__What you will do__. Your answer should consist of each line below that includes the word "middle".

Dataset excerpts

######

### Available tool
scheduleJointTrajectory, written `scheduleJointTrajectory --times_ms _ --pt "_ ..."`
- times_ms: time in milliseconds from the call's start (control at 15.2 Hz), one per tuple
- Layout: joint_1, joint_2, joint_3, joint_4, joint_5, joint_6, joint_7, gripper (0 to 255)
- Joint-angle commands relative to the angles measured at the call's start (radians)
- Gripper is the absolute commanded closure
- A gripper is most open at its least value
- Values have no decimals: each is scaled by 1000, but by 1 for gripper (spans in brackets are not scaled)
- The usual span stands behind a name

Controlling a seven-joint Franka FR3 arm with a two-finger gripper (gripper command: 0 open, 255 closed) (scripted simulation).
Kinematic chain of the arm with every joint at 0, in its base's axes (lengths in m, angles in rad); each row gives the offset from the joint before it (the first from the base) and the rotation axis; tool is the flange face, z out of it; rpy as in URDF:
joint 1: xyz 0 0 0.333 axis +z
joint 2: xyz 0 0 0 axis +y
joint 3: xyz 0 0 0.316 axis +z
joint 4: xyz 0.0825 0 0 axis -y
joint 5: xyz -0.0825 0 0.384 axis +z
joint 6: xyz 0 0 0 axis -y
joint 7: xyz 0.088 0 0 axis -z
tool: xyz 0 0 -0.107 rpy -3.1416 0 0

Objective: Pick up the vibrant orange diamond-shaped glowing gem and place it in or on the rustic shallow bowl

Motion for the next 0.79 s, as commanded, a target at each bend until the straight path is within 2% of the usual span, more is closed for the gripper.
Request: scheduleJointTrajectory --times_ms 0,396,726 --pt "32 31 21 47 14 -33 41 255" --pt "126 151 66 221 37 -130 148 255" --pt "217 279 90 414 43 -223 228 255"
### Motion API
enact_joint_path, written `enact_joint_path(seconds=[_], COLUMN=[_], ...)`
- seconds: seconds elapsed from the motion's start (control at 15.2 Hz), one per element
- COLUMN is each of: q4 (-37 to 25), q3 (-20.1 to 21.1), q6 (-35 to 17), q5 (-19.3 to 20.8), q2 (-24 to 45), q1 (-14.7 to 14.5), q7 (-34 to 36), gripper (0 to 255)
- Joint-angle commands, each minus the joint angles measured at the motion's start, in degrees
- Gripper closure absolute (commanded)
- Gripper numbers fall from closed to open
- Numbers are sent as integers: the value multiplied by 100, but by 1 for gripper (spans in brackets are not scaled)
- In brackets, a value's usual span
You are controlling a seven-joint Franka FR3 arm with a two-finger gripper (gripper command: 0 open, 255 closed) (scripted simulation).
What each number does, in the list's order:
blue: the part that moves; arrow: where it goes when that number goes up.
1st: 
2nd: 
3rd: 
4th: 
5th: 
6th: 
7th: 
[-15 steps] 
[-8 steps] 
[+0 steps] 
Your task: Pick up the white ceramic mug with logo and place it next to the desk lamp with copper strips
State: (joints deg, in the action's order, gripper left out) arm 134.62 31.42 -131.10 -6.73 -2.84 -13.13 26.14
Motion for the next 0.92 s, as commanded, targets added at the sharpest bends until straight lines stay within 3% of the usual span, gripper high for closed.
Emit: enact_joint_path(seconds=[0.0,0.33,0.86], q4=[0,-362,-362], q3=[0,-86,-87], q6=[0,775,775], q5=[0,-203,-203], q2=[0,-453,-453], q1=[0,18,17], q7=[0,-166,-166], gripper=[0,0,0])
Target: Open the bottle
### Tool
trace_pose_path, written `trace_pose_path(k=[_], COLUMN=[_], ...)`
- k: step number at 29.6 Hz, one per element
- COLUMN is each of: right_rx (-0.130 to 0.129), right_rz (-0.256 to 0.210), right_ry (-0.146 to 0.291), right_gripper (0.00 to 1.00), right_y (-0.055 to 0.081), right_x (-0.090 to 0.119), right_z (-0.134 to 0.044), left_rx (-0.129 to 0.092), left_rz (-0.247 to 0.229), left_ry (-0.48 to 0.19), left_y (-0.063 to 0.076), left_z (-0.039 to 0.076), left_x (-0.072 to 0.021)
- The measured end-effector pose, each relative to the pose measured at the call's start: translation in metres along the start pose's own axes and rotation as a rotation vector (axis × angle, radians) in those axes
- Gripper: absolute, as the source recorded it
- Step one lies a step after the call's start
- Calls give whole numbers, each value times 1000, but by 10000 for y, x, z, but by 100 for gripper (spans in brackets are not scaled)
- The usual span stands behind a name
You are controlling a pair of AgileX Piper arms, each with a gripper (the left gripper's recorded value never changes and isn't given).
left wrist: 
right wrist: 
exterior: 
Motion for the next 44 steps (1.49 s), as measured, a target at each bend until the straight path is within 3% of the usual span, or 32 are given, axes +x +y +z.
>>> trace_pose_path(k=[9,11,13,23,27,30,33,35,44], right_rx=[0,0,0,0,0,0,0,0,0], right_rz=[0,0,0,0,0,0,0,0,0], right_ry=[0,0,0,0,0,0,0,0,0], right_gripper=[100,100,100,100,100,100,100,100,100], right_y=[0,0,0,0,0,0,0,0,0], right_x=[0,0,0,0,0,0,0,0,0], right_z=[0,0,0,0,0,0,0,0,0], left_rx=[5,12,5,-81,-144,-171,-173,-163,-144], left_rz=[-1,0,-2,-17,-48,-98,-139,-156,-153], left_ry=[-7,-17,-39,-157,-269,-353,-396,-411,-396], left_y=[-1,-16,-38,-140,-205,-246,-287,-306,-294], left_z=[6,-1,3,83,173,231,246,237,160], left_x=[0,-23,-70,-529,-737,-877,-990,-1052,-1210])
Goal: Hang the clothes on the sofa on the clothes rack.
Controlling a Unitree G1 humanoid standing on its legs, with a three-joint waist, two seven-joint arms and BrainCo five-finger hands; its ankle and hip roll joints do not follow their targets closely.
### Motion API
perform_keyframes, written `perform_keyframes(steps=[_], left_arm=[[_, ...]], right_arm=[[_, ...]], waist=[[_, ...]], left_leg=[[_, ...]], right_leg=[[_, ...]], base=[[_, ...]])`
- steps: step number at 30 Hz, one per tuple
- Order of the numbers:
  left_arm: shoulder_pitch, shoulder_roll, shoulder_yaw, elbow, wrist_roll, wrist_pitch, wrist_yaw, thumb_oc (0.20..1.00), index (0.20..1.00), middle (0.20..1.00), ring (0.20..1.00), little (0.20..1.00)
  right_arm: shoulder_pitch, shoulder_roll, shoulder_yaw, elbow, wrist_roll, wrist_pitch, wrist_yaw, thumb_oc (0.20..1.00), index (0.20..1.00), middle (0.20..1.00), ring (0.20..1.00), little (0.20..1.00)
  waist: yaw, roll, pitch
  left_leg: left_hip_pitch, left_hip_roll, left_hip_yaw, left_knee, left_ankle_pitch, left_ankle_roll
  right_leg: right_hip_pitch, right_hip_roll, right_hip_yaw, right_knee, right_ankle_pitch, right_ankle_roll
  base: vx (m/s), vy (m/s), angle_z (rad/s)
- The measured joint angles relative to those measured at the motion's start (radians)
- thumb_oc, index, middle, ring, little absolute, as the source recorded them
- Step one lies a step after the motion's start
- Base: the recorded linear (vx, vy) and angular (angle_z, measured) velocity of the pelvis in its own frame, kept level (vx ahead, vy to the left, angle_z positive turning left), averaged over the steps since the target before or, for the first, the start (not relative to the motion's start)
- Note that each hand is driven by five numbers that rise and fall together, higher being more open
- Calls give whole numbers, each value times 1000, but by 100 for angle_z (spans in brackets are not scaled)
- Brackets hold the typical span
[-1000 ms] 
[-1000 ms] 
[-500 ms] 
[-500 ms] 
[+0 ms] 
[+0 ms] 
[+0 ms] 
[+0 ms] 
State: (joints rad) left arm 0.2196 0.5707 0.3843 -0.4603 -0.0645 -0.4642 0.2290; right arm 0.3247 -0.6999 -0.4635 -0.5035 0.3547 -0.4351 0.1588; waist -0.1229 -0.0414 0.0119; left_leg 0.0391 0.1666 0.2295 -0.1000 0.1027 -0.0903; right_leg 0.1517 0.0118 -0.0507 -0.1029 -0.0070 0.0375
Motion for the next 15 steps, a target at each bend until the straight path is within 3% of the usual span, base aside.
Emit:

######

__Solution to this task__.
  left_arm: shoulder_pitch, shoulder_roll, shoulder_yaw, elbow, wrist_roll, wrist_pitch, wrist_yaw, thumb_oc (0.20..1.00), index (0.20..1.00), middle (0.20..1.00), ring (0.20..1.00), little (0.20..1.00)
  right_arm: shoulder_pitch, shoulder_roll, shoulder_yaw, elbow, wrist_roll, wrist_pitch, wrist_yaw, thumb_oc (0.20..1.00), index (0.20..1.00), middle (0.20..1.00), ring (0.20..1.00), little (0.20..1.00)
- thumb_oc, index, middle, ring, little absolute, as the source recorded them

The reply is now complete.